• Material for this exercise
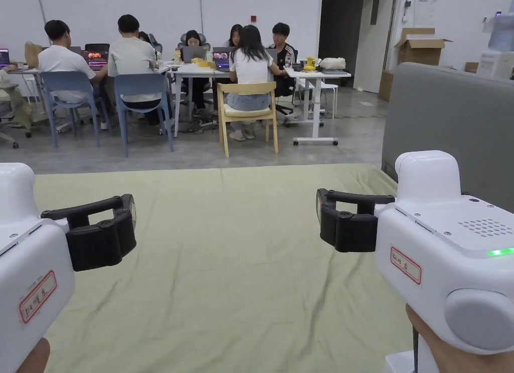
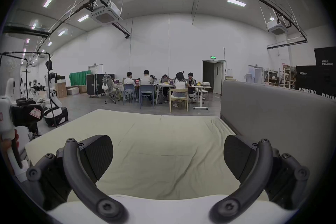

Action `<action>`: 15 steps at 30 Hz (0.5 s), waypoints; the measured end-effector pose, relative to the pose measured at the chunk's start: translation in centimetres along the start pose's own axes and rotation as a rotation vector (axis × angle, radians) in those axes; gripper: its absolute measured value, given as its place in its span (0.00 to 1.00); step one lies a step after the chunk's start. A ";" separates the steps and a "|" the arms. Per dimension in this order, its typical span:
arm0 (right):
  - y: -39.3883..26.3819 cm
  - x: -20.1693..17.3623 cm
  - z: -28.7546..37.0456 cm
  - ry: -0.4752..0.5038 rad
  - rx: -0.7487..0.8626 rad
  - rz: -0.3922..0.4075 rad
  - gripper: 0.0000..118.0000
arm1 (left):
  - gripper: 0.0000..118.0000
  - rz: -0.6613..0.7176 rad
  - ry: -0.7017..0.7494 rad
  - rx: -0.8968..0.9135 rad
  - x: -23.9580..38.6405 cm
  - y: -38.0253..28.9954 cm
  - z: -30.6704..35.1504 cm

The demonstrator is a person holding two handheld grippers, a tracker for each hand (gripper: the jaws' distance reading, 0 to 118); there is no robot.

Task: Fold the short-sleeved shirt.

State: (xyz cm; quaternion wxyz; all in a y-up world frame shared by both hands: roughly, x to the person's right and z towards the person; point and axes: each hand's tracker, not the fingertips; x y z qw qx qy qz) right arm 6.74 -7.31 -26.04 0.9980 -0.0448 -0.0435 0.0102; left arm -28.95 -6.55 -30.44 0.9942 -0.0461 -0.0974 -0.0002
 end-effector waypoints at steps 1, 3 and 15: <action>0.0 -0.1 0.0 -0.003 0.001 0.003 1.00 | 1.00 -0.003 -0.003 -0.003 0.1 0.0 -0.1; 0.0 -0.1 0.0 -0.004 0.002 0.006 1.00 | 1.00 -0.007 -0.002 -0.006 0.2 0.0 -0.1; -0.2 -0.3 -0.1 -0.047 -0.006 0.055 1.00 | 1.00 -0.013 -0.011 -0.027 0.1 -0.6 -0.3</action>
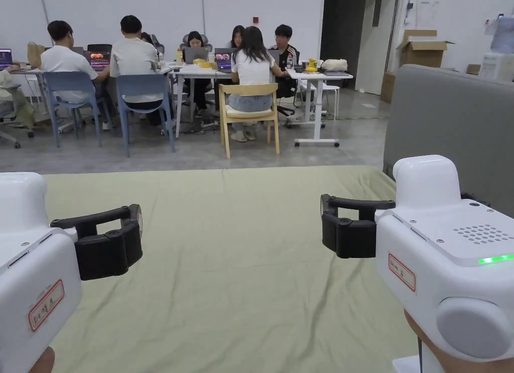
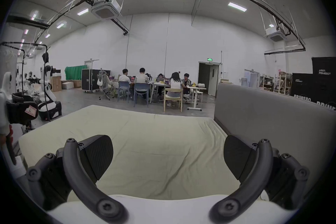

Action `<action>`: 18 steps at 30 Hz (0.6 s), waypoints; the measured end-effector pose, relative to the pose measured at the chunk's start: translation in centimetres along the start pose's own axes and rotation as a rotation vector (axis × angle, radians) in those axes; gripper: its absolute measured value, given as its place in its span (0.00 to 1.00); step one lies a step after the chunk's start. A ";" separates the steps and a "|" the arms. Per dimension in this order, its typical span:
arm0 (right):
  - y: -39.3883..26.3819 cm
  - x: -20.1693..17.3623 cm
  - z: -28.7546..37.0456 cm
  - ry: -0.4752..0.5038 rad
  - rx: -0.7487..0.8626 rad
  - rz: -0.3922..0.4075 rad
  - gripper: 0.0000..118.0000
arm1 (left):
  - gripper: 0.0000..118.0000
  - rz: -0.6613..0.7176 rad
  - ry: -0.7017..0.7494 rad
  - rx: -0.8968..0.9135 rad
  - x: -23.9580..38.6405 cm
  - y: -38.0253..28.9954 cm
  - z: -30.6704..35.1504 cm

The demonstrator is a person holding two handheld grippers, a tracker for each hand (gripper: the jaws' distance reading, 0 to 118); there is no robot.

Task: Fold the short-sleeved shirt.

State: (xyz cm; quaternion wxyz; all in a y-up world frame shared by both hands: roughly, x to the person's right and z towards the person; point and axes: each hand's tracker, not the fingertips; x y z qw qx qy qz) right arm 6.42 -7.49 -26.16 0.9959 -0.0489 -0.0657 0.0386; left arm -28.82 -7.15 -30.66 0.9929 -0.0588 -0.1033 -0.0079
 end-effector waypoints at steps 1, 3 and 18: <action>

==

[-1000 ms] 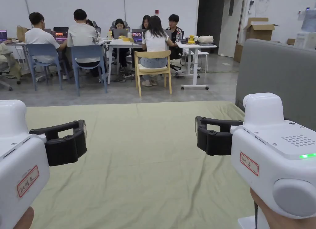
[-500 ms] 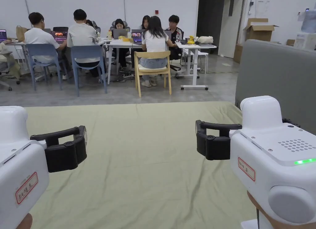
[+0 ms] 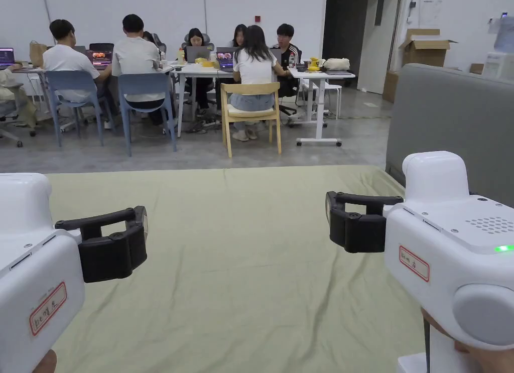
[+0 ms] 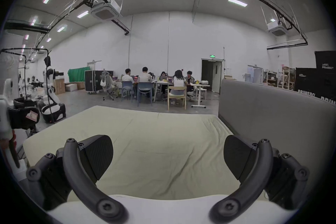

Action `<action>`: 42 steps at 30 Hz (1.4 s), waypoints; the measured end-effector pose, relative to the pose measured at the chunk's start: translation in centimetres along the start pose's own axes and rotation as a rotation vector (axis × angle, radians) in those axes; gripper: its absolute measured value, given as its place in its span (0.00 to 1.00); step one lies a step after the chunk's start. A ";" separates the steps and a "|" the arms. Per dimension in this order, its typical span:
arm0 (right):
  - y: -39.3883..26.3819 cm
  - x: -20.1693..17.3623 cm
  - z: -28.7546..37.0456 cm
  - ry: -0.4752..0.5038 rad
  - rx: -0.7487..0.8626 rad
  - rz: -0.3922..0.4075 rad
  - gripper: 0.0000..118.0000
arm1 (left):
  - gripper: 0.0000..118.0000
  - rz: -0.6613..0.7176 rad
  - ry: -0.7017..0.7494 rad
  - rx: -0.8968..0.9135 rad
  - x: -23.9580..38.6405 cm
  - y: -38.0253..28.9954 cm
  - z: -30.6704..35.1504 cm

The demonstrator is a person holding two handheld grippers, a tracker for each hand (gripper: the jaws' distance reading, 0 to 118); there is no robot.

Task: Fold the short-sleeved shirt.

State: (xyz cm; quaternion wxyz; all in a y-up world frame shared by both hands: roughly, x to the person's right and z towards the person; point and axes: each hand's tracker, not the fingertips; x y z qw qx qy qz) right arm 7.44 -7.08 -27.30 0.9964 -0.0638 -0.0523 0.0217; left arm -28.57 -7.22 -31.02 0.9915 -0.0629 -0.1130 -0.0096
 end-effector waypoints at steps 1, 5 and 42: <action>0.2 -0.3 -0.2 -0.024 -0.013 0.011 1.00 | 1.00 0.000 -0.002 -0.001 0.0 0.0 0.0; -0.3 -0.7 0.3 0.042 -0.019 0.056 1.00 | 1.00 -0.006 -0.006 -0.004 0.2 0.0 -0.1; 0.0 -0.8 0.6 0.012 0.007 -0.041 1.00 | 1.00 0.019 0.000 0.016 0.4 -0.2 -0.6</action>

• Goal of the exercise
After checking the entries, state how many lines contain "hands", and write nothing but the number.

• Exercise answer
3